Task to complete: Return, from the listing below, each line where the word "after" appears.

---

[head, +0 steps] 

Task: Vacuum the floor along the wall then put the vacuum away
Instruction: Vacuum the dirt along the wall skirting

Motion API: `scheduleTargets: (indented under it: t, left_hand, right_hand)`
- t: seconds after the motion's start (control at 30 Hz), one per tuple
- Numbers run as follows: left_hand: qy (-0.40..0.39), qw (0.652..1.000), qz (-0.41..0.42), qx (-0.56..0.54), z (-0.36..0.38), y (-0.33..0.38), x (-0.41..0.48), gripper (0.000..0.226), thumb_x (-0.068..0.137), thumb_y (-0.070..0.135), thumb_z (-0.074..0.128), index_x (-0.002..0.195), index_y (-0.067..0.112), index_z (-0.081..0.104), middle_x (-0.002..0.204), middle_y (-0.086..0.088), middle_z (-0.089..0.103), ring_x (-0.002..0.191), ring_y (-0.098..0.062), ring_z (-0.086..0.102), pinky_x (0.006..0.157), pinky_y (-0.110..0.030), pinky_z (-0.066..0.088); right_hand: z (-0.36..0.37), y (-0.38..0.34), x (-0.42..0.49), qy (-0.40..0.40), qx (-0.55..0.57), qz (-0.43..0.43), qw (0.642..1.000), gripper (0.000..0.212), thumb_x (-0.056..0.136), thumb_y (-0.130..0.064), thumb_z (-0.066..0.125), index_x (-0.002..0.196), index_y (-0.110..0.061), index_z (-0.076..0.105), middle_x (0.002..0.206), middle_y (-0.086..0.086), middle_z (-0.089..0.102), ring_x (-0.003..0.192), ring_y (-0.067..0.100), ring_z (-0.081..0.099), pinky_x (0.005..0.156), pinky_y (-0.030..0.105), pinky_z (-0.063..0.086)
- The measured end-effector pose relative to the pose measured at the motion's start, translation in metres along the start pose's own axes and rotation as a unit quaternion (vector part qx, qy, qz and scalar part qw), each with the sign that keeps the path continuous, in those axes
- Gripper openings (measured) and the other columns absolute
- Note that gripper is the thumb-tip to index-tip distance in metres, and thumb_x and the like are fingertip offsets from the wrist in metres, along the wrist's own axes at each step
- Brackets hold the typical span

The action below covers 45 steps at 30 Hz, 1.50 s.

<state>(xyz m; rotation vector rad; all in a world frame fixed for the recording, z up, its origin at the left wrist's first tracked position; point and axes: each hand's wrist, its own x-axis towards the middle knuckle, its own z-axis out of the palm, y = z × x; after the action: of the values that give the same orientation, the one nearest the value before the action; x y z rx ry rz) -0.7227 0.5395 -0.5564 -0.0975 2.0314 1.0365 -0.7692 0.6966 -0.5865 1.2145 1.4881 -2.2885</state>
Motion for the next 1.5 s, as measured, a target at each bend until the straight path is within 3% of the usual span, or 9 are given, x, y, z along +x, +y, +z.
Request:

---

Output:
- t: seconds after the motion's start (control at 30 Hz), one per tuple
<state>(xyz m; rotation vector rad; all in a world frame fixed for the recording, z up, its origin at the left wrist's first tracked position; point and axes: each hand's wrist, its own x-axis towards the middle knuckle, its own z-axis out of the palm, y = z × x; after the action: of the values that give the same orientation, the one nearest the value before the action; x y z rx ry rz) -0.7227 0.5395 -0.5564 -0.0975 2.0314 1.0365 -0.7692 0.6966 -0.5865 1.2145 1.4881 -2.2885</state>

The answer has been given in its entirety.